Getting started with DataWorks on EMR - E-MapReduce - Alibaba Cloud Documentation Center

In DataWorks, you can create nodes such as Hive, Spark SQL, Presto, and MapReduce nodes based on an E-MapReduce (EMR) compute engine. You can also configure a workflow, schedule nodes in the workflow on a regular basis, manage metadata, and configure monitoring rules to monitor data quality. This way, you can develop and govern data lakes in a centralized manner. This topic describes how to use an EMR cluster in DataWorks.

Procedure

Step 1: Create a cluster
Create a DataLake cluster in the EMR console. For more information, see Create a cluster.
Step 2: Create a workspace
Create a workspace in the DataWorks console. For more information, see Create a workspace.
Step 3: Associate the EMR cluster with the workspace
Associate the EMR cluster with the workspace in the DataWorks console. For more information, see Register an EMR cluster to DataWorks.
Step 4: Develop and govern data
After you associate the EMR cluster with the workspace, you can create and develop an EMR node. This way, you can manage EMR metadata, perform O&M and monitoring operations on the node, and monitor the data quality of the node in DataWorks. This ensures that EMR data can be generated as expected. For more information, see Usage notes for development of EMR nodes in DataWorks.

Step 1: Create a cluster

Go to the cluster creation page.
1. Log on to the EMR console. In the left-side navigation pane, click EMR on ECS.
2. In the top navigation bar, select the region where you want to create a cluster and select a resource group based on your business requirements.
  - You cannot change the region of a cluster after the cluster is created.
  - By default, all resource groups in your account are displayed.
3. On the EMR on ECS page, click Create Cluster.

On the page that appears, configure the parameters. The following table describes the parameters.
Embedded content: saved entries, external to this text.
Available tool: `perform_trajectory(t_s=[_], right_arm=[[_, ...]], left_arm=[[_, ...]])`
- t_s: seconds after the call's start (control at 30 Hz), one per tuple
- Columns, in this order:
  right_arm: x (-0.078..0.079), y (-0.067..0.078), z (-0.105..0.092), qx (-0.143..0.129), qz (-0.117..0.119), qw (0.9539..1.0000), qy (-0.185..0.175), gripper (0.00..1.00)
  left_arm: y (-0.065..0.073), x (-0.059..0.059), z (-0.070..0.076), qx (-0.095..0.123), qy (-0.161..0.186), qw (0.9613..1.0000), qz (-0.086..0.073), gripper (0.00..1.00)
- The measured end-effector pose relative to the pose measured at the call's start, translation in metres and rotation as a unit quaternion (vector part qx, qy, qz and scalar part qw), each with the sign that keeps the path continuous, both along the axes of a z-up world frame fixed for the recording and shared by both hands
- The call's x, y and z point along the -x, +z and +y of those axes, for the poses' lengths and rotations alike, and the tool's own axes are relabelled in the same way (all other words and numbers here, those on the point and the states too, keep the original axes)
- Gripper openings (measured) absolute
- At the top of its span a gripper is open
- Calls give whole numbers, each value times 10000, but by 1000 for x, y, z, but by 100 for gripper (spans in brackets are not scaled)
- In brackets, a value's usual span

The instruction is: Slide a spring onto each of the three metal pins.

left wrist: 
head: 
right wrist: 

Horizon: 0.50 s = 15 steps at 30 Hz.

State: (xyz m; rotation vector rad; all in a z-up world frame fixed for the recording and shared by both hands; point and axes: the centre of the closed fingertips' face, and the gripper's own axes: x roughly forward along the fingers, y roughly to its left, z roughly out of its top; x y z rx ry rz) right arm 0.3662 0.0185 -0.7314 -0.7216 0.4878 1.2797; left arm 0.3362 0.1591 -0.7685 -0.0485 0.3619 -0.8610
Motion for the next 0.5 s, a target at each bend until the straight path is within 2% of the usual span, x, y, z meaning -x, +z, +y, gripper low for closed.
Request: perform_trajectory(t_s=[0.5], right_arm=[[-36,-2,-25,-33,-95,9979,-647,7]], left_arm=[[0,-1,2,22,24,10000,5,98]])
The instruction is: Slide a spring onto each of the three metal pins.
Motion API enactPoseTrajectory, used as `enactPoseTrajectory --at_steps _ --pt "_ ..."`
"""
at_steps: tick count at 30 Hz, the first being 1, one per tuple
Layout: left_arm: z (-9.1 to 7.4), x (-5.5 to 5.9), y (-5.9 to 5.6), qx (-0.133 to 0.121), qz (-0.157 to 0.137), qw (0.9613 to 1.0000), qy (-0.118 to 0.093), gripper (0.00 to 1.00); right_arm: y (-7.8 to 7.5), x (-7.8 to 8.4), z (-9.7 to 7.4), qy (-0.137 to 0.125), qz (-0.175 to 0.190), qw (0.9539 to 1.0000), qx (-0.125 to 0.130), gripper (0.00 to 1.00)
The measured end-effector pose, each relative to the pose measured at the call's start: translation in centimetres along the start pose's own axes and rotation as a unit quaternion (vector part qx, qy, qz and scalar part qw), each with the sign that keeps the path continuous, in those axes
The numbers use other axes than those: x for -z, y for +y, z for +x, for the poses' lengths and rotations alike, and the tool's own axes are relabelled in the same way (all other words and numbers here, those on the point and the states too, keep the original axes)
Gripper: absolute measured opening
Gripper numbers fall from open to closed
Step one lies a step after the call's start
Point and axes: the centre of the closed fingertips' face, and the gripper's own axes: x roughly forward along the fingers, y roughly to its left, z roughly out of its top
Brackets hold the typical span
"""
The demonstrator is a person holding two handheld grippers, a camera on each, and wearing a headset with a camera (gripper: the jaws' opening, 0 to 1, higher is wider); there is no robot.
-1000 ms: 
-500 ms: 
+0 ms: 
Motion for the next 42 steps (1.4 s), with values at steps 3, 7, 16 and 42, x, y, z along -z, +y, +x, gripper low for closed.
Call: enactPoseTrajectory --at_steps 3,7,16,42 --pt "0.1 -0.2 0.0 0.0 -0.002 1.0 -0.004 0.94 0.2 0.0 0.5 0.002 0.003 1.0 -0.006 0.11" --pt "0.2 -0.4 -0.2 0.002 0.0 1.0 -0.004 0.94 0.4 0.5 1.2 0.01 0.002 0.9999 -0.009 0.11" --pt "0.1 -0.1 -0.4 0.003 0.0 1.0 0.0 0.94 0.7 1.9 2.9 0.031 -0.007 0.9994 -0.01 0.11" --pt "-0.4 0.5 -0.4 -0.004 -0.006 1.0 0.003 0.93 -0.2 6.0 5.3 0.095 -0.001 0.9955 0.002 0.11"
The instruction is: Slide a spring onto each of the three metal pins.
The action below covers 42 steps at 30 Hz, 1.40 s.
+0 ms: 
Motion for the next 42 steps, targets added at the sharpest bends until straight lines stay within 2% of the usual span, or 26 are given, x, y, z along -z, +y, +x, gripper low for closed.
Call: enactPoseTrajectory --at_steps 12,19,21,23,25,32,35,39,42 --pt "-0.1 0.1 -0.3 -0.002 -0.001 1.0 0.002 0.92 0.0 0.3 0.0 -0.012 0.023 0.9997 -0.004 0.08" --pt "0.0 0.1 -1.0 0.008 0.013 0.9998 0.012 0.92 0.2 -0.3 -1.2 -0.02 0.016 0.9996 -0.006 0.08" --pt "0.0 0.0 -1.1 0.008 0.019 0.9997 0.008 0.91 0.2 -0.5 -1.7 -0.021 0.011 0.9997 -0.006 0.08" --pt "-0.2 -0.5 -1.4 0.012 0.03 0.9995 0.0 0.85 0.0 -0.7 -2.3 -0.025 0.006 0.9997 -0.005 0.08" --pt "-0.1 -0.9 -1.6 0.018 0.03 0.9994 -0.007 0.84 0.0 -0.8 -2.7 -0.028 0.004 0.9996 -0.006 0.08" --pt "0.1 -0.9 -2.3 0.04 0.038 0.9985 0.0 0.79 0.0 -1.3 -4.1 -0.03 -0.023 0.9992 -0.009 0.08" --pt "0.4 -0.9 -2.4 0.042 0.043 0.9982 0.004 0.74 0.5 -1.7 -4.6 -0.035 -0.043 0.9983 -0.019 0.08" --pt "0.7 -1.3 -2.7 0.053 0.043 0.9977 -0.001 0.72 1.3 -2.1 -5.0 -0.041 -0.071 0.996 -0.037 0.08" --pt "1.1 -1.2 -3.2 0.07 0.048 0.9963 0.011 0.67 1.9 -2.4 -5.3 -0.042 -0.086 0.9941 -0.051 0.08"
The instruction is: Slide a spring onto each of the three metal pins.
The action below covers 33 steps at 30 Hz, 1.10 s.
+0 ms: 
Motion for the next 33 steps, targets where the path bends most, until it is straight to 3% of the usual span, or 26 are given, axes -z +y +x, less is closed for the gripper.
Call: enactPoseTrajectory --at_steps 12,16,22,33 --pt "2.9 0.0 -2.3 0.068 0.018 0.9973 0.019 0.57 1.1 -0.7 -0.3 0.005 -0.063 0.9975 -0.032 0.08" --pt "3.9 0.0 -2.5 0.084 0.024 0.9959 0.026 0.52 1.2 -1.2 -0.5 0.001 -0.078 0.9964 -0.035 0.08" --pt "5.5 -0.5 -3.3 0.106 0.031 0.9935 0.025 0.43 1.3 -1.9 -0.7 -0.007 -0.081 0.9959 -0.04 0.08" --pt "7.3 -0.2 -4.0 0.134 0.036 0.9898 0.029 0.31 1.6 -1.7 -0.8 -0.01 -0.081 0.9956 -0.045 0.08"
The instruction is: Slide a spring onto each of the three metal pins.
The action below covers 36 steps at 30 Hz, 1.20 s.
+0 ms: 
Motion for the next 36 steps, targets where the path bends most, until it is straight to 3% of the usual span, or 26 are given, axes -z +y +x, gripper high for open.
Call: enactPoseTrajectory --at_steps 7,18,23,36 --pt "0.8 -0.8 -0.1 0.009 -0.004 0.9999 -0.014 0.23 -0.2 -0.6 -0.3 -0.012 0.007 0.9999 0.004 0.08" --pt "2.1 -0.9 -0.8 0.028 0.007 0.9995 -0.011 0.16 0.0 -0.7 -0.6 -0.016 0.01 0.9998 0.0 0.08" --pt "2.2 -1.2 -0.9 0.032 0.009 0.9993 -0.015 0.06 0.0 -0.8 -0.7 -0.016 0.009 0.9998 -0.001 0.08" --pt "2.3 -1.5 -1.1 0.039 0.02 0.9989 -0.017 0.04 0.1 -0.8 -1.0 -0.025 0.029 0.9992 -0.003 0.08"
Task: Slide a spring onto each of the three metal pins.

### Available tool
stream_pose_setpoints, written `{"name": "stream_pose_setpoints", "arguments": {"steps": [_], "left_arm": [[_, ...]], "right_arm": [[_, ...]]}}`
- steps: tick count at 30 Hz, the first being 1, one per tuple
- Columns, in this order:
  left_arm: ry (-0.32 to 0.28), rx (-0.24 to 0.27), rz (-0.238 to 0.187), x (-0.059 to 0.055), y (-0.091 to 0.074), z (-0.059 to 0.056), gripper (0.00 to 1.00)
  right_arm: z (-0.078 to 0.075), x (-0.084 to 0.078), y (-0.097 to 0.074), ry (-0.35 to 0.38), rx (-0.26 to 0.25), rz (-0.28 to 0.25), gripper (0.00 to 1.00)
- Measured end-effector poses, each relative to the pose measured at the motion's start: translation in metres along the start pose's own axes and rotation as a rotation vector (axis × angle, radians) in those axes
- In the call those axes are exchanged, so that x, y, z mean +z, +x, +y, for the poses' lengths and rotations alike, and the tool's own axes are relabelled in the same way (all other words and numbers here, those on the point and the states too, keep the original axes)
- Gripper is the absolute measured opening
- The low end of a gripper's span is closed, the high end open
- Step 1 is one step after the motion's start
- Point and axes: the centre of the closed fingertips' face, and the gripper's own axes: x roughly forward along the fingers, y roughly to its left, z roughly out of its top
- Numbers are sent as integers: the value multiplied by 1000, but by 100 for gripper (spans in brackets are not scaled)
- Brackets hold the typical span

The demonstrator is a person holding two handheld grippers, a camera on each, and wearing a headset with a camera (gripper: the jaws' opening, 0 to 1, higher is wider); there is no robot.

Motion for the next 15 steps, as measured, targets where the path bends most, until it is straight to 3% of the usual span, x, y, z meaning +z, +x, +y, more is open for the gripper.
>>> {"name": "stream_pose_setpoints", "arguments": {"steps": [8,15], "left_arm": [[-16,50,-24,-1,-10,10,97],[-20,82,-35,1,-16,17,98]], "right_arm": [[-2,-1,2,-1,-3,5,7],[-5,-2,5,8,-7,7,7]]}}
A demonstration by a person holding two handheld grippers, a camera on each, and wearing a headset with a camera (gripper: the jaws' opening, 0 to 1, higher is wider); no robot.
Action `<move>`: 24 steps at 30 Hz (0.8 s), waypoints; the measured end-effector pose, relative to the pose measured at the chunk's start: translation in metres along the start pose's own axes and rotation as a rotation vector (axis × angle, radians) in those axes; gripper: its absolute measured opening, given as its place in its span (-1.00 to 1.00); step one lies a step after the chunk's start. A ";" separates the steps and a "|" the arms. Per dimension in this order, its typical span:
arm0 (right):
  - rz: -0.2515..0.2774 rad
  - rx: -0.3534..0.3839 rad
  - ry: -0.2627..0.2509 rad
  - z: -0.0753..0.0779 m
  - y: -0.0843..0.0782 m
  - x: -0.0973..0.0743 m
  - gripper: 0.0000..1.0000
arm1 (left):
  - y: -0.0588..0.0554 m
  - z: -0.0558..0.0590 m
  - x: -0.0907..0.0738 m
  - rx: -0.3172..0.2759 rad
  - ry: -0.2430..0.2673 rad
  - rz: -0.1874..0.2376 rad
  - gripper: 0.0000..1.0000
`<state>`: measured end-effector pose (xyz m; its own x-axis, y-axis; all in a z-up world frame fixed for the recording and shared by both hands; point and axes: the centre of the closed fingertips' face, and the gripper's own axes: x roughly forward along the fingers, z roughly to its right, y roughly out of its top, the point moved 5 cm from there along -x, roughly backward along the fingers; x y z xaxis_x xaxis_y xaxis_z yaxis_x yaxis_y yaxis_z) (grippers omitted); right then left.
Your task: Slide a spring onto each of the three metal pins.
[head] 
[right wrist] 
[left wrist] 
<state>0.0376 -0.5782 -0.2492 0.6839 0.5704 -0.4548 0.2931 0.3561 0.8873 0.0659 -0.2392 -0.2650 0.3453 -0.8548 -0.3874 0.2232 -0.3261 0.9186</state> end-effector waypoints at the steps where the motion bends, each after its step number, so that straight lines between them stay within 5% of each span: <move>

Step	Parameter	Example	Description
Software Configuration	Region	China (Hangzhou)	The geographic location where the ECS instances of the cluster reside. Important You cannot change the region after the cluster is created. Select a region based on your business requirements.
	Business Scenario	New Data Lake	The business scenario of the cluster. Default value: New Data Lake.
	Product Version	EMR-5.14.0	The version of EMR. Select the latest version.
	High Service Availability	Off	Specifies whether to enable high availability for the EMR cluster. If you turn on the High Service Availability switch, EMR distributes master nodes across different underlying hardware devices to reduce the risk of failures. By default, the High Service Availability switch is turned off.
	Optional Services (Select One At Least)	Hadoop-Common, OSS-HDFS, YARN, Hive, Spark3, Tez, Knox, and OpenLDAP	The services that can be selected for the cluster. You can select services based on your business requirements. The processes that are related to the selected services are automatically started. Note In addition to the default services of the cluster, you must also select the Knox and OpenLDAP services.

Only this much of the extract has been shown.